Task statement: Return each line of the data below verbatim; pictures are to be left out.

Recorded data:
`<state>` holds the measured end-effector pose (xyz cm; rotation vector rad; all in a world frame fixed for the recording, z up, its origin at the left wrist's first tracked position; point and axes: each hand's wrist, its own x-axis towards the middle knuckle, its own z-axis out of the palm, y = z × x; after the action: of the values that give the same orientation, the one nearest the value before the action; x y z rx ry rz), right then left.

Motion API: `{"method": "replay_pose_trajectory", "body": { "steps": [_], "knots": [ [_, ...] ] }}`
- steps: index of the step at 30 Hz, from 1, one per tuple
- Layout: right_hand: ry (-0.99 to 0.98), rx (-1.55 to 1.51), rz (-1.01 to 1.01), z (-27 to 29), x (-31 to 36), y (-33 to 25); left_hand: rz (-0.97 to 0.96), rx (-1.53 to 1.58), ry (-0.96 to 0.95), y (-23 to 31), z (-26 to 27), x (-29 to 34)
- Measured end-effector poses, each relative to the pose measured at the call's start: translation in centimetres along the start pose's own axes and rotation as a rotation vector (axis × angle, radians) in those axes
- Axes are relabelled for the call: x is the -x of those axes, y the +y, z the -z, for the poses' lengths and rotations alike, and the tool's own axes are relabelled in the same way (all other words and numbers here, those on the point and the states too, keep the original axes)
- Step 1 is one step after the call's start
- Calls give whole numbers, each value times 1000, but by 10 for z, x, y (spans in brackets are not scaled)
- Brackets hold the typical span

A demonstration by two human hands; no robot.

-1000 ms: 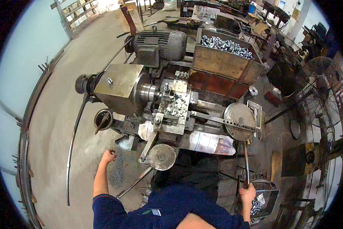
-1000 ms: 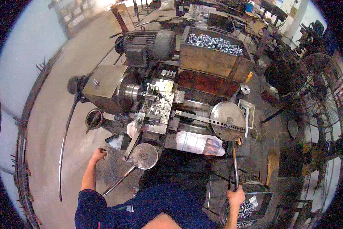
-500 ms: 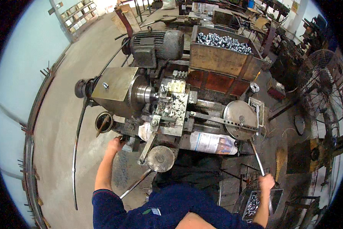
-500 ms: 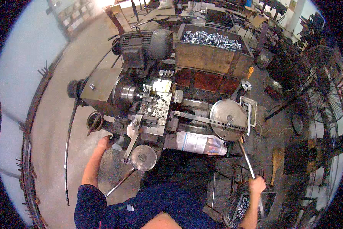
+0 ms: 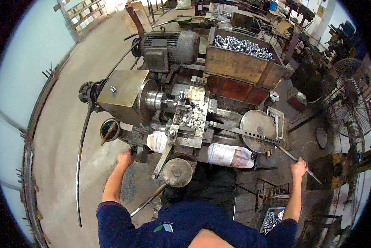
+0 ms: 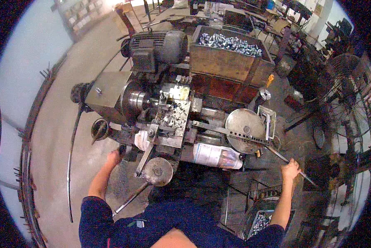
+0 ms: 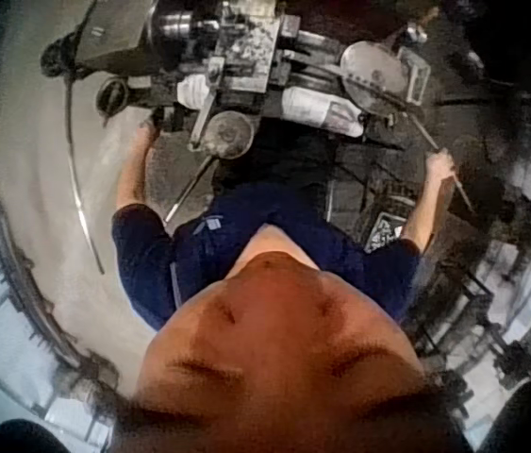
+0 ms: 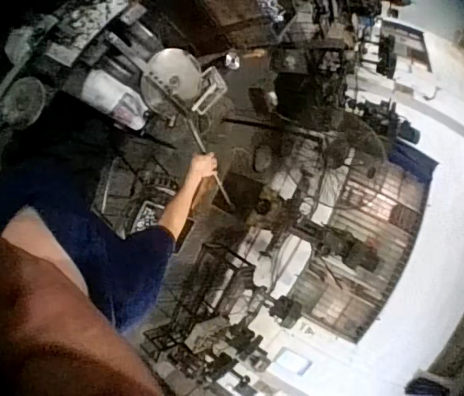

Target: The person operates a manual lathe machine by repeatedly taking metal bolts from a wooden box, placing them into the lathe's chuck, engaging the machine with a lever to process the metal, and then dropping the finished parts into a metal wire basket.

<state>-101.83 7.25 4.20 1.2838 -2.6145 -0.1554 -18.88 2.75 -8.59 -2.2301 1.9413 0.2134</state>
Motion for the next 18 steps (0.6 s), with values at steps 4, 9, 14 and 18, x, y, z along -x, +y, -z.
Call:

Answer section:
`<state>` holds the measured end-effector pose (xyz cm; rotation vector rad; all in a world frame fixed for the recording, z up, its origin at the left wrist's first tracked position; point and axes: each hand's wrist, its own x-axis towards the middle knuckle, its own z-axis out of the palm, y = z × x; after the action: of the values that give the same orientation, the one nearest the value before the action; x y z rx ry rz), right then left.

Motion API: `{"method": "replay_pose_trajectory", "body": { "steps": [_], "knots": [ [_, ...] ] }}`
- steps: index of the step at 30 Hz, from 1, one per tuple
- Layout: right_hand: ry (-0.99 to 0.98), rx (-1.55 to 1.51), rz (-1.01 to 1.01), z (-27 to 29), x (-31 to 36), y (-33 to 25); left_hand: rz (-0.97 to 0.96), rx (-1.53 to 1.58), ry (-0.96 to 0.95), y (-23 to 31), z (-26 to 27), x (-29 to 34)
- Measured end-effector poses, each relative to the pose measured at the call's start: translation in centimetres along the start pose's own axes and rotation as a rotation vector (axis × angle, radians) in those axes
- Axes are relabelled for the call: x is the -x of those axes, y the +y, z the -z, for the poses' lengths and rotations alike, and the tool's own axes are relabelled in the same way (all other words and numbers here, those on the point and the states too, keep the original axes)
- Step 1 is one step after the call's start
- Calls give whole numbers, each value times 1000, but by 10 for z, x, y (spans in brackets are not scaled)
- Brackets hold the typical span

A demonstration by two human hands; no robot.

-1000 ms: 
-1000 ms: 
-500 ms: 
-500 ms: 
+0 ms: 
+0 ms: 
+0 ms: 
+0 ms: 

Target: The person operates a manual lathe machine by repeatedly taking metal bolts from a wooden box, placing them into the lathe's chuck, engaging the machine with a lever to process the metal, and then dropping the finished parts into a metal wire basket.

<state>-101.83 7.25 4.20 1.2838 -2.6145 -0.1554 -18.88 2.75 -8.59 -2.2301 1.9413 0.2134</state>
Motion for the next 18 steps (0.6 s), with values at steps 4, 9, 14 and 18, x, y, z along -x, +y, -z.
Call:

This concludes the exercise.